### What this task involves
Could you set down exactly the lines of the data below, starting at the one that holds "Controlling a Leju" and ending at the one that holds "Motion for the", both included, and only those?
Start of Given material
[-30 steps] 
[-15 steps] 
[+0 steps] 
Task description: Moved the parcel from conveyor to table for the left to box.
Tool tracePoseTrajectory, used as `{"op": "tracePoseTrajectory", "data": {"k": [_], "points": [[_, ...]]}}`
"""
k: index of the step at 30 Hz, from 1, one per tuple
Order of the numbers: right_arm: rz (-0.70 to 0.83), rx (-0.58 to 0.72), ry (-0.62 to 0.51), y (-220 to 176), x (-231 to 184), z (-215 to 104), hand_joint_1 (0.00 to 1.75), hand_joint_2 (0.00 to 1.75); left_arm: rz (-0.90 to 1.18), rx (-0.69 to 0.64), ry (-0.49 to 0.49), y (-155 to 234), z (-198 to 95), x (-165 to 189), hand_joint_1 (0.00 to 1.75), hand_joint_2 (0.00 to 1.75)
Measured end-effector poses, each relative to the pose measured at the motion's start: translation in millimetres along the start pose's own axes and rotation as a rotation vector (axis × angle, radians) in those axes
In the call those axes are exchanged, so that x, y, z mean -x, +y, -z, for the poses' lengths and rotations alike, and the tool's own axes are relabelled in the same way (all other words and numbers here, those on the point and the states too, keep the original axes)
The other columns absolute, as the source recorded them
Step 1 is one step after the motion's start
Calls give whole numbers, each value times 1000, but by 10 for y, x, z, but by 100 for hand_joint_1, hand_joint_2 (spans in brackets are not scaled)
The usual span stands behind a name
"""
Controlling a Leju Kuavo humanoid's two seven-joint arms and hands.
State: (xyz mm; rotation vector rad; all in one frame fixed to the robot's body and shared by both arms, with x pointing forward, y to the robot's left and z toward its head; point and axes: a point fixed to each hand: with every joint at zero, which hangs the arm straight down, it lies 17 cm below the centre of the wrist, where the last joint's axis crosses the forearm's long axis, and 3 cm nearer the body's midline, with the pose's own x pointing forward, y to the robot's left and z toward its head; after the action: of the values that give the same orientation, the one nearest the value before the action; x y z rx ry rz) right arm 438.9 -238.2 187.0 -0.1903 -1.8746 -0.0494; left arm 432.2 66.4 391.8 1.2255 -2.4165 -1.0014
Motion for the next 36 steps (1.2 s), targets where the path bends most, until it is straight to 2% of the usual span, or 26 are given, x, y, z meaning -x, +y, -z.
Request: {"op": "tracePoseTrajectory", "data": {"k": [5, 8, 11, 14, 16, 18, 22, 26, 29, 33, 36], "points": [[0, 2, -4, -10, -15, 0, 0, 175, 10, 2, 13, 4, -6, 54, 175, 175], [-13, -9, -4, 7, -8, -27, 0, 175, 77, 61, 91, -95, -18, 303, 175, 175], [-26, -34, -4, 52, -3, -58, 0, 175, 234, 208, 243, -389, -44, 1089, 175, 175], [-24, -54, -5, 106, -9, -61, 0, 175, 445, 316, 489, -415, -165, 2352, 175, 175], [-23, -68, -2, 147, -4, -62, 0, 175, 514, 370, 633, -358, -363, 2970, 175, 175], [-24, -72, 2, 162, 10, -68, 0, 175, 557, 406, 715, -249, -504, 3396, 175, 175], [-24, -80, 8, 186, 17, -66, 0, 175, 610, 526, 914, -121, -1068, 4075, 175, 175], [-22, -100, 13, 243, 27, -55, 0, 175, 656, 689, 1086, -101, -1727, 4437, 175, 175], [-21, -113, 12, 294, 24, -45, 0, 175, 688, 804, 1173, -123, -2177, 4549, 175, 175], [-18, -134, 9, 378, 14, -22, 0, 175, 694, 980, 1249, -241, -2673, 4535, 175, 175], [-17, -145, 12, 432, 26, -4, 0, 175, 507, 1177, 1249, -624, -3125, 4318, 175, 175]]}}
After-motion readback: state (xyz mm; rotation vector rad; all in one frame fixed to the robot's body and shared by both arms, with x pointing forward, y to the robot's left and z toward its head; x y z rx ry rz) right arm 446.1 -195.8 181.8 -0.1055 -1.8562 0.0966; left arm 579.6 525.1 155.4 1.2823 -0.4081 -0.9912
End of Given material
### Answer below
Controlling a Leju Kuavo humanoid's two seven-joint arms and hands.
State: (xyz mm; rotation vector rad; all in one frame fixed to the robot's body and shared by both arms, with x pointing forward, y to the robot's left and z toward its head; point and axes: a point fixed to each hand: with every joint at zero, which hangs the arm straight down, it lies 17 cm below the centre of the wrist, where the last joint's axis crosses the forearm's long axis, and 3 cm nearer the body's midline, with the pose's own x pointing forward, y to the robot's left and z toward its head; after the action: of the values that give the same orientation, the one nearest the value before the action; x y z rx ry rz) right arm 438.9 -238.2 187.0 -0.1903 -1.8746 -0.0494; left arm 432.2 66.4 391.8 1.2255 -2.4165 -1.0014
Motion for the next 36 steps (1.2 s), targets where the path bends most, until it is straight to 2% of the usual span, or 26 are given, x, y, z meaning -x, +y, -z.

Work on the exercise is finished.